_ASSIGNMENT_
What you return should match the data below exactly, line for line.

===== INFORMATION PROVIDED

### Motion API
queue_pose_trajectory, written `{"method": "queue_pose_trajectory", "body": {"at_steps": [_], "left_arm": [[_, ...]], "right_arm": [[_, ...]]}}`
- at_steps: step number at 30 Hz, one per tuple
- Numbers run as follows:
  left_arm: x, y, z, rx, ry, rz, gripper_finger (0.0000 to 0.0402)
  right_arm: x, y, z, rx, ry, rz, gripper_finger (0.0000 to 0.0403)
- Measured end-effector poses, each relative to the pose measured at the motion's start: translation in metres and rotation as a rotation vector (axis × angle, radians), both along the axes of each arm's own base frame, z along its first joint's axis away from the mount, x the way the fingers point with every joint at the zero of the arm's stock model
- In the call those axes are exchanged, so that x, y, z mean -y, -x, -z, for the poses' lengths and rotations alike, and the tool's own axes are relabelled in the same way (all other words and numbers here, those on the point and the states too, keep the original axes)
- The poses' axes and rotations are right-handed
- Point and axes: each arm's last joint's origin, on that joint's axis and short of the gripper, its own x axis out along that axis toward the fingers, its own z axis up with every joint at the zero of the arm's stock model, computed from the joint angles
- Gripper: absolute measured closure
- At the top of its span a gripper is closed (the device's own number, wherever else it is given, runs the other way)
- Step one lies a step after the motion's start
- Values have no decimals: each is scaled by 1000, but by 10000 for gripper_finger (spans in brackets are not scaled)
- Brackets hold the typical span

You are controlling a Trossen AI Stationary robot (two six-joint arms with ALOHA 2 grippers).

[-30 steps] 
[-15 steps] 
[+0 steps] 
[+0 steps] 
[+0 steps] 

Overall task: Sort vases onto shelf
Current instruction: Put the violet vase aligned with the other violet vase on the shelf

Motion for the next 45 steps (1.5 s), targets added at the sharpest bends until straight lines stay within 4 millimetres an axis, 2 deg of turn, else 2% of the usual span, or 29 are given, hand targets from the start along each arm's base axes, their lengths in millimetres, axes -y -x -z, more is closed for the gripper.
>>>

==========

_EXERCISE OUTPUT_
### Motion API
queue_pose_trajectory, written `{"method": "queue_pose_trajectory", "body": {"at_steps": [_], "left_arm": [[_, ...]], "right_arm": [[_, ...]]}}`
- at_steps: step number at 30 Hz, one per tuple
- Numbers run as follows:
  left_arm: x, y, z, rx, ry, rz, gripper_finger (0.0000 to 0.0402)
  right_arm: x, y, z, rx, ry, rz, gripper_finger (0.0000 to 0.0403)
- Measured end-effector poses, each relative to the pose measured at the motion's start: translation in metres and rotation as a rotation vector (axis × angle, radians), both along the axes of each arm's own base frame, z along its first joint's axis away from the mount, x the way the fingers point with every joint at the zero of the arm's stock model
- In the call those axes are exchanged, so that x, y, z mean -y, -x, -z, for the poses' lengths and rotations alike, and the tool's own axes are relabelled in the same way (all other words and numbers here, those on the point and the states too, keep the original axes)
- The poses' axes and rotations are right-handed
- Point and axes: each arm's last joint's origin, on that joint's axis and short of the gripper, its own x axis out along that axis toward the fingers, its own z axis up with every joint at the zero of the arm's stock model, computed from the joint angles
- Gripper: absolute measured closure
- At the top of its span a gripper is closed (the device's own number, wherever else it is given, runs the other way)
- Step one lies a step after the motion's start
- Values have no decimals: each is scaled by 1000, but by 10000 for gripper_finger (spans in brackets are not scaled)
- Brackets hold the typical span

You are controlling a Trossen AI Stationary robot (two six-joint arms with ALOHA 2 grippers).

[-30 steps] 
[-15 steps] 
[+0 steps] 
[+0 steps] 
[+0 steps] 

Overall task: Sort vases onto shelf
Current instruction: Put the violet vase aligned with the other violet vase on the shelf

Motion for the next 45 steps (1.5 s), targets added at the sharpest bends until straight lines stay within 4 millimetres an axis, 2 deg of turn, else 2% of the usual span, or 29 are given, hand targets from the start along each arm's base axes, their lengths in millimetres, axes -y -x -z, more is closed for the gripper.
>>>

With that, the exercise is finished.